Directions for this task
All entries, exactly as written, should be output again.
╭──
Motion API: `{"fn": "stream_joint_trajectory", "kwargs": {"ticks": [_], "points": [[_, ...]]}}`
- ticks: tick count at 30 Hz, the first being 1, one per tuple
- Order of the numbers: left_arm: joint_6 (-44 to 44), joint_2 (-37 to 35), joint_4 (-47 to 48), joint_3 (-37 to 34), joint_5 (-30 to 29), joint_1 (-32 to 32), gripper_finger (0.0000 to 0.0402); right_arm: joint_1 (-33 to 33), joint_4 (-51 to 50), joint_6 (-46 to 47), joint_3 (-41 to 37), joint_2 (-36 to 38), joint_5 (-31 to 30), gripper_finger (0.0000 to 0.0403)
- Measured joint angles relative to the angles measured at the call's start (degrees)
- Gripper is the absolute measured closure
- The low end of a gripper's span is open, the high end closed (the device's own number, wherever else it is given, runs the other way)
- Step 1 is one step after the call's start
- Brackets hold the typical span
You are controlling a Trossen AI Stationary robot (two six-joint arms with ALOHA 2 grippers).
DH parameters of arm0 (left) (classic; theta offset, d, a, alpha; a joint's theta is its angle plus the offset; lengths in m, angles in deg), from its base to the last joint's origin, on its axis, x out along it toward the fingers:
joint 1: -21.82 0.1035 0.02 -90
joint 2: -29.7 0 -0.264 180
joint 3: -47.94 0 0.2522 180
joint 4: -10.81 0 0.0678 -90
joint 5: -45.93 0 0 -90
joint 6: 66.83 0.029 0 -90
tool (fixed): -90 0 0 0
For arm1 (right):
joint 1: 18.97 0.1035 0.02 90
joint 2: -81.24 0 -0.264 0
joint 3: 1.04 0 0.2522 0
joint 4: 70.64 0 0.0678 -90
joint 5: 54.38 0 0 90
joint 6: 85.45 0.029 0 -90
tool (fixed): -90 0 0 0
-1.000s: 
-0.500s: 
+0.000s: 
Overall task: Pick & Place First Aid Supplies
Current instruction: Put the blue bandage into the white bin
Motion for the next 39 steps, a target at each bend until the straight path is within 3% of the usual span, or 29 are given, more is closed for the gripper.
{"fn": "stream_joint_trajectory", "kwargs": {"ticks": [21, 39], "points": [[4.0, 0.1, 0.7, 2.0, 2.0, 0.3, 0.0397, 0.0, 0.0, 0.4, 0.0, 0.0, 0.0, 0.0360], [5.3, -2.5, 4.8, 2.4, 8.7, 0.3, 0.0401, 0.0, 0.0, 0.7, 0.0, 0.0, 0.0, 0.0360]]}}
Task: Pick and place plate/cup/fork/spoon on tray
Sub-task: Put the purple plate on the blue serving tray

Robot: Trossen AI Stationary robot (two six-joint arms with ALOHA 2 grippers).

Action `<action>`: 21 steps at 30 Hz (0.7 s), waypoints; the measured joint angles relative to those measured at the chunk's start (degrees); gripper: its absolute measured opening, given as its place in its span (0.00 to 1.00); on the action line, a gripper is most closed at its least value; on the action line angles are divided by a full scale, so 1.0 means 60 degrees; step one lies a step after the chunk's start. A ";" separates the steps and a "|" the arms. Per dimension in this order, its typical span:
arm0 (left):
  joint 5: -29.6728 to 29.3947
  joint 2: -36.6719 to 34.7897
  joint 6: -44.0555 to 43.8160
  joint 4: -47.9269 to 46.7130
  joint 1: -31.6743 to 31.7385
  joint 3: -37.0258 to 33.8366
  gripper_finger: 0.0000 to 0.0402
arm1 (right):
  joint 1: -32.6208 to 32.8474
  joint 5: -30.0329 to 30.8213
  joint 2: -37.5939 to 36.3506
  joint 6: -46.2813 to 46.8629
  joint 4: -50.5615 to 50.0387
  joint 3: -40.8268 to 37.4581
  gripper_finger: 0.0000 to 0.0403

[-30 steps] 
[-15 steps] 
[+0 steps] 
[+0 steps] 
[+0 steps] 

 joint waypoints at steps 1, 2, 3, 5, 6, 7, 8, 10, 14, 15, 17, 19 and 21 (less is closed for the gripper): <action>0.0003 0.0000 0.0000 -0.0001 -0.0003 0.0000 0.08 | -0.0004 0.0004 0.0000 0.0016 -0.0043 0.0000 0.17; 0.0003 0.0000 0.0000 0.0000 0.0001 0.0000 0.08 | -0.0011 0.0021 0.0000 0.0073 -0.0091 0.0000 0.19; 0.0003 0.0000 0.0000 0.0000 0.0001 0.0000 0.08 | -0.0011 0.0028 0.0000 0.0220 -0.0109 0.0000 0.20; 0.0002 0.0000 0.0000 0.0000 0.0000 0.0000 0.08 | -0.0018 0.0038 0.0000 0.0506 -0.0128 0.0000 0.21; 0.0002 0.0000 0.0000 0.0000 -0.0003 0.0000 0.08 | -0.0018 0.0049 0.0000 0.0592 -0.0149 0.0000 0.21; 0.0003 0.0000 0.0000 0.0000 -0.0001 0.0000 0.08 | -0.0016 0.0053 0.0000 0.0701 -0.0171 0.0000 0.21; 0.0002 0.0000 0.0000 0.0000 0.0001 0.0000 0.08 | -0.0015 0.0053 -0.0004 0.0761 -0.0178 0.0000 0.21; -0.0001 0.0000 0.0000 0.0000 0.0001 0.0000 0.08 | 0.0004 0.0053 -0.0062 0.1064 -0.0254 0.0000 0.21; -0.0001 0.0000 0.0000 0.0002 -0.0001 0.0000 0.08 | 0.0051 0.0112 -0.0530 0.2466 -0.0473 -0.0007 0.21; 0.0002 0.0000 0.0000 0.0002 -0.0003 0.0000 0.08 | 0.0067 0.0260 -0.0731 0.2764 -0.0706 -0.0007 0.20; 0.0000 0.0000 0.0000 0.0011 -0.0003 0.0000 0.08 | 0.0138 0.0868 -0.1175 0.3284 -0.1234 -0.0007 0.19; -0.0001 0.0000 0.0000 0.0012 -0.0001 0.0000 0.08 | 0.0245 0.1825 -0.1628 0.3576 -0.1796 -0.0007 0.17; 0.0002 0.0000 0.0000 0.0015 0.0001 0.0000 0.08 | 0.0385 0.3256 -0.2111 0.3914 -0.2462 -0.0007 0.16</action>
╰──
Written solution
Motion API: `{"fn": "stream_joint_trajectory", "kwargs": {"ticks": [_], "points": [[_, ...]]}}`
- ticks: tick count at 30 Hz, the first being 1, one per tuple
- Order of the numbers: left_arm: joint_6 (-44 to 44), joint_2 (-37 to 35), joint_4 (-47 to 48), joint_3 (-37 to 34), joint_5 (-30 to 29), joint_1 (-32 to 32), gripper_finger (0.0000 to 0.0402); right_arm: joint_1 (-33 to 33), joint_4 (-51 to 50), joint_6 (-46 to 47), joint_3 (-41 to 37), joint_2 (-36 to 38), joint_5 (-31 to 30), gripper_finger (0.0000 to 0.0403)
- Measured joint angles relative to the angles measured at the call's start (degrees)
- Gripper is the absolute measured closure
- The low end of a gripper's span is open, the high end closed (the device's own number, wherever else it is given, runs the other way)
- Step 1 is one step after the call's start
- Brackets hold the typical span
You are controlling a Trossen AI Stationary robot (two six-joint arms with ALOHA 2 grippers).
DH parameters of arm0 (left) (classic; theta offset, d, a, alpha; a joint's theta is its angle plus the offset; lengths in m, angles in deg), from its base to the last joint's origin, on its axis, x out along it toward the fingers:
joint 1: -21.82 0.1035 0.02 -90
joint 2: -29.7 0 -0.264 180
joint 3: -47.94 0 0.2522 180
joint 4: -10.81 0 0.0678 -90
joint 5: -45.93 0 0 -90
joint 6: 66.83 0.029 0 -90
tool (fixed): -90 0 0 0
For arm1 (right):
joint 1: 18.97 0.1035 0.02 90
joint 2: -81.24 0 -0.264 0
joint 3: 1.04 0 0.2522 0
joint 4: 70.64 0 0.0678 -90
joint 5: 54.38 0 0 90
joint 6: 85.45 0.029 0 -90
tool (fixed): -90 0 0 0
-1.000s: 
-0.500s: 
+0.000s: 
Overall task: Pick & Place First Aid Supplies
Current instruction: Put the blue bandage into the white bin
Motion for the next 39 steps, a target at each bend until the straight path is within 3% of the usual span, or 29 are given, more is closed for the gripper.
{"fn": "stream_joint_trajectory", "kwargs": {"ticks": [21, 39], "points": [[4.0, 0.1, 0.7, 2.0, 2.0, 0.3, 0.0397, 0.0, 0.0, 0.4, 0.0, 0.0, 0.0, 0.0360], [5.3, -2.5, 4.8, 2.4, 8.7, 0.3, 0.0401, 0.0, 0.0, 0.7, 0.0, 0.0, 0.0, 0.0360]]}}
Task: Pick and place plate/cup/fork/spoon on tray
Sub-task: Put the purple plate on the blue serving tray

Robot: Trossen AI Stationary robot (two six-joint arms with ALOHA 2 grippers).

Action `<action>`: 21 steps at 30 Hz (0.7 s), waypoints; the measured joint angles relative to those measured at the chunk's start (degrees); gripper: its absolute measured opening, given as its place in its span (0.00 to 1.00); on the action line, a gripper is most closed at its least value; on the action line angles are divided by a full scale, so 1.0 means 60 degrees; step one lies a step after the chunk's start. A ";" separates the steps and a "|" the arms. Per dimension in this order, its typical span:
arm0 (left):
  joint 5: -29.6728 to 29.3947
  joint 2: -36.6719 to 34.7897
  joint 6: -44.0555 to 43.8160
  joint 4: -47.9269 to 46.7130
  joint 1: -31.6743 to 31.7385
  joint 3: -37.0258 to 33.8366
  gripper_finger: 0.0000 to 0.0402
arm1 (right):
  joint 1: -32.6208 to 32.8474
  joint 5: -30.0329 to 30.8213
  joint 2: -37.5939 to 36.3506
  joint 6: -46.2813 to 46.8629
  joint 4: -50.5615 to 50.0387
  joint 3: -40.8268 to 37.4581
  gripper_finger: 0.0000 to 0.0403

[-30 steps] 
[-15 steps] 
[+0 steps] 
[+0 steps] 
[+0 steps] 

 joint waypoints at steps 1, 2, 3, 5, 6, 7, 8, 10, 14, 15, 17, 19 and 21 (less is closed for the gripper): <action>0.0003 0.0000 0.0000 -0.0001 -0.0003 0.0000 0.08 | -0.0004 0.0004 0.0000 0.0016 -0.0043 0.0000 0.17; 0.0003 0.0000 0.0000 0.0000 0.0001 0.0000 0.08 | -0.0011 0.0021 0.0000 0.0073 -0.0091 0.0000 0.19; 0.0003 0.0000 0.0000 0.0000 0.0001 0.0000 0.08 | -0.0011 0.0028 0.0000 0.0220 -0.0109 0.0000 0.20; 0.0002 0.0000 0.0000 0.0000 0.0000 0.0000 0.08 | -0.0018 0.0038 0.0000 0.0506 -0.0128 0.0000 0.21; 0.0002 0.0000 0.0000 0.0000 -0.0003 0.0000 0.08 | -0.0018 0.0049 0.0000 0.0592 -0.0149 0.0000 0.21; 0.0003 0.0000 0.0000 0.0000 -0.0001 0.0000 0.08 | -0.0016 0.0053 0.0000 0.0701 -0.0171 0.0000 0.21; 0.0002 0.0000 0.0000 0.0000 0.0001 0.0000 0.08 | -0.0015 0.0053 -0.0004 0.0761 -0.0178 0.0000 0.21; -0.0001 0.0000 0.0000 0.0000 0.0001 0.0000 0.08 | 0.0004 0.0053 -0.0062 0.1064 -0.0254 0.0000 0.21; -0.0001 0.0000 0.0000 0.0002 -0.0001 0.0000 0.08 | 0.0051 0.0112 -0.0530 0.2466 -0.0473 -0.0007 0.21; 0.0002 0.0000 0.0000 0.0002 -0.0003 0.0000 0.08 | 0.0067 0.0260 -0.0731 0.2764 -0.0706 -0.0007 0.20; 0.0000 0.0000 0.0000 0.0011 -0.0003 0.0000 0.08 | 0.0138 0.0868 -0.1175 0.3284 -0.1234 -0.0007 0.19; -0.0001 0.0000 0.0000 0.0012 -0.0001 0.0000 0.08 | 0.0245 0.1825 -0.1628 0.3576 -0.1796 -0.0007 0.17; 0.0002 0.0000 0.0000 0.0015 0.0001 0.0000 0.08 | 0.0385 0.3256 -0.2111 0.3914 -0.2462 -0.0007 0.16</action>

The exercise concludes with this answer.